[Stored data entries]
=== Begin Enclosure ===

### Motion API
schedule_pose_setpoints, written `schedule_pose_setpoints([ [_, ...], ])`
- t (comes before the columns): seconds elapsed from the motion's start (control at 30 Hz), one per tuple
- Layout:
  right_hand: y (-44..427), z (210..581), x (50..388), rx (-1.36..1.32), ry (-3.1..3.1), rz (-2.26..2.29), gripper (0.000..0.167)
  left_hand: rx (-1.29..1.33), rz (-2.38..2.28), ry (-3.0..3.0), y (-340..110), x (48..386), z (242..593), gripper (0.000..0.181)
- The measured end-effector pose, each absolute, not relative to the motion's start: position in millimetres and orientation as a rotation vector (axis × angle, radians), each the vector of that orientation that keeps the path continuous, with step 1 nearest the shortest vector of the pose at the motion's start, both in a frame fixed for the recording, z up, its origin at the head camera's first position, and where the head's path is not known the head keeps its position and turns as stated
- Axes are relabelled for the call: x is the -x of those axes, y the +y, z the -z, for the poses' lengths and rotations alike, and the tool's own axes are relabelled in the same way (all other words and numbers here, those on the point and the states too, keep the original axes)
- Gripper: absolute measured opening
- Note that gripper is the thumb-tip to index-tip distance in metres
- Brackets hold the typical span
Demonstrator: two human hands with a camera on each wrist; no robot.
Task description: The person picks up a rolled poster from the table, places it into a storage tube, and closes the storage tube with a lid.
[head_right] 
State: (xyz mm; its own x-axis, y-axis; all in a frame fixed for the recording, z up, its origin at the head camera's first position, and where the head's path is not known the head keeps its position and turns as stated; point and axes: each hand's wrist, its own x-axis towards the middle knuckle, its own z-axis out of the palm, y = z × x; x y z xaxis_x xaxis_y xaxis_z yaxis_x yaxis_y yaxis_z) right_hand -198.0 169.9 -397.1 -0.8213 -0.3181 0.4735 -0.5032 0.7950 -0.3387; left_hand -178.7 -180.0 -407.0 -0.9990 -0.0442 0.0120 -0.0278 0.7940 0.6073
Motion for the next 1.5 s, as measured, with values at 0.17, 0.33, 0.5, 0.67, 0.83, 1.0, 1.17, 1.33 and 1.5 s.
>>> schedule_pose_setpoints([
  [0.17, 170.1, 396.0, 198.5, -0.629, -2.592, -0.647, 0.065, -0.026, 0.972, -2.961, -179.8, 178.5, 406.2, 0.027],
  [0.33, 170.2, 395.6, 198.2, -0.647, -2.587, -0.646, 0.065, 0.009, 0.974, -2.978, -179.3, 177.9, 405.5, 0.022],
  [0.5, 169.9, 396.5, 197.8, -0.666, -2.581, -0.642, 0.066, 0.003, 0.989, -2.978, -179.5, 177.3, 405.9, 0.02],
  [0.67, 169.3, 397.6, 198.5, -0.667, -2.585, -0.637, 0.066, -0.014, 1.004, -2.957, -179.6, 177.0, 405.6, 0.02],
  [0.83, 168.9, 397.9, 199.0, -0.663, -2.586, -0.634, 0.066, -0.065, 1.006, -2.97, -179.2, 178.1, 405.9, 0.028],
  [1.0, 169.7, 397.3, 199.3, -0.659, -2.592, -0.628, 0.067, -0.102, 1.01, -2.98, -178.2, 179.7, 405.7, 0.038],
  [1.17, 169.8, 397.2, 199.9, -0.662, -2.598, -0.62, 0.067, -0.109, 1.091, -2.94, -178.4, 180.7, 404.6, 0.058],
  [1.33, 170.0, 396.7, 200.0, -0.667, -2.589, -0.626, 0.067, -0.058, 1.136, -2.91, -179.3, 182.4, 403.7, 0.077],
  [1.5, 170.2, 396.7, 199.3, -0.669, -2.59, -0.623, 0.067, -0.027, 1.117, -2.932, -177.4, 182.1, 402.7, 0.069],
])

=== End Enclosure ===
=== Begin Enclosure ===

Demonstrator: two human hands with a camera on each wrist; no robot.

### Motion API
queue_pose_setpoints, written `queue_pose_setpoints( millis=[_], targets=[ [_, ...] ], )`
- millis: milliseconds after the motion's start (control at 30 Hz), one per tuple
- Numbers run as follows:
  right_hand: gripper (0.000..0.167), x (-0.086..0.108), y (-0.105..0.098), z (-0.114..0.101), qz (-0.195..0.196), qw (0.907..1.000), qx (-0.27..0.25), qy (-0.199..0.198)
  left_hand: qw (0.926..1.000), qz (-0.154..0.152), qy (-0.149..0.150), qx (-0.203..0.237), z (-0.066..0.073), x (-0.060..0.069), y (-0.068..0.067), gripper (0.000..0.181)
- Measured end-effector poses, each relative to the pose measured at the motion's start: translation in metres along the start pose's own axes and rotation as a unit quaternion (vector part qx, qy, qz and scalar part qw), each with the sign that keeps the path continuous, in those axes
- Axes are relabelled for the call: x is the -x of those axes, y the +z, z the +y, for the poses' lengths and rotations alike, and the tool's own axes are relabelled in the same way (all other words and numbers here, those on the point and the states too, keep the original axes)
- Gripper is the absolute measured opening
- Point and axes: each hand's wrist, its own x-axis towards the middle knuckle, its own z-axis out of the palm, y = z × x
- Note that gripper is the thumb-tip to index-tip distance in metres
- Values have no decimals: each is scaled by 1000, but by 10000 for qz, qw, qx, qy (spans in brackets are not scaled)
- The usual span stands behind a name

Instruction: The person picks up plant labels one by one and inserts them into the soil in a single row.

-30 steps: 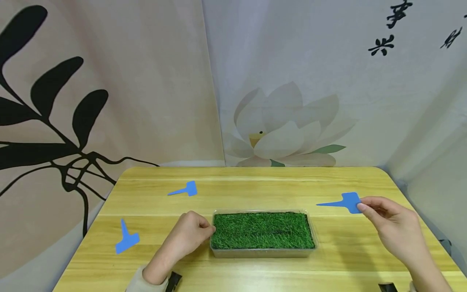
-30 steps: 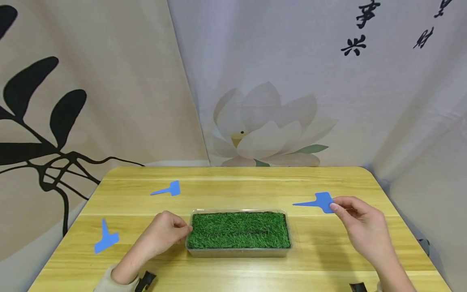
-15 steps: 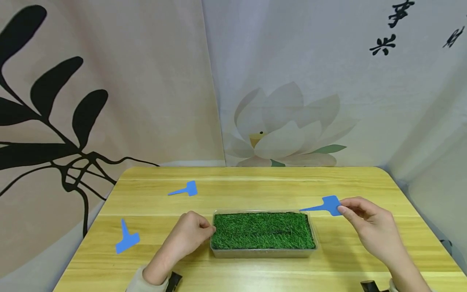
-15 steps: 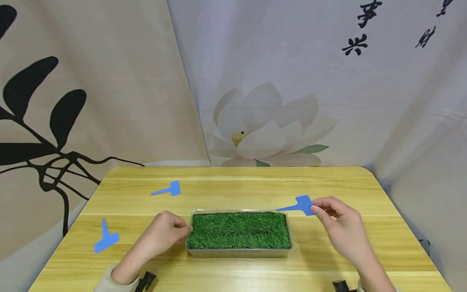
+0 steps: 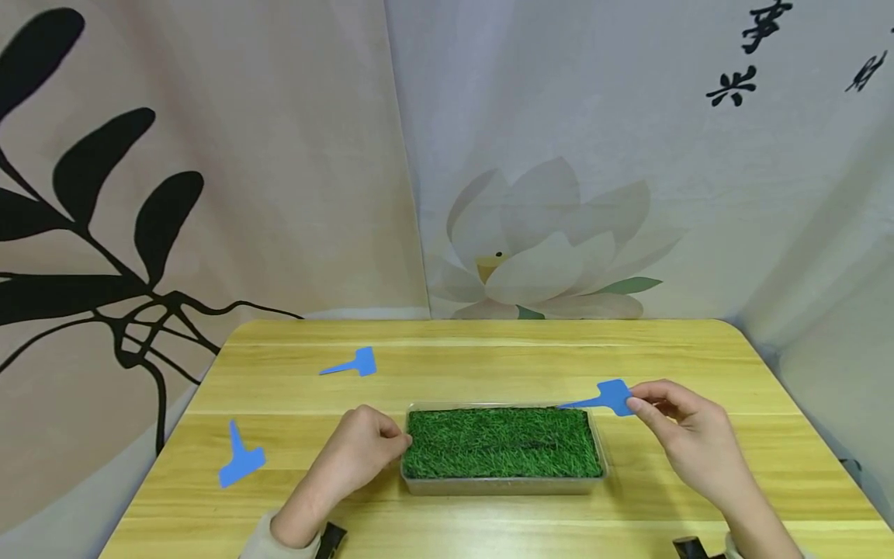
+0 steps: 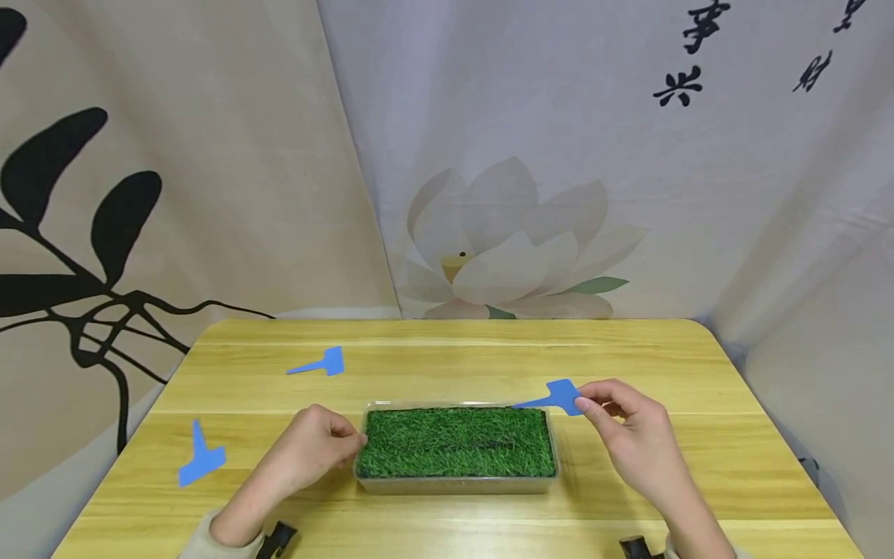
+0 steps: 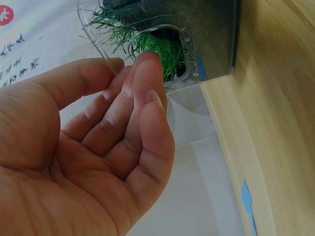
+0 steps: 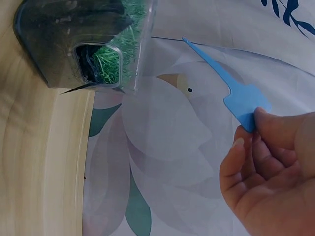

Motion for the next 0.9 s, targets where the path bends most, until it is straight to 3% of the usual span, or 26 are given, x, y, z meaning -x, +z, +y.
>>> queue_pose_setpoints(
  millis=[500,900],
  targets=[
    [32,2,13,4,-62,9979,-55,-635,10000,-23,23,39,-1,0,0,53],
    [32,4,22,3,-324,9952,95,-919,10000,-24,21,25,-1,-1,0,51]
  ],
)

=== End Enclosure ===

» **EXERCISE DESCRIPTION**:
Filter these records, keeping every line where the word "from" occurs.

» **EXERCISE SOLUTION**:
- t (comes before the columns): seconds elapsed from the motion's start (control at 30 Hz), one per tuple
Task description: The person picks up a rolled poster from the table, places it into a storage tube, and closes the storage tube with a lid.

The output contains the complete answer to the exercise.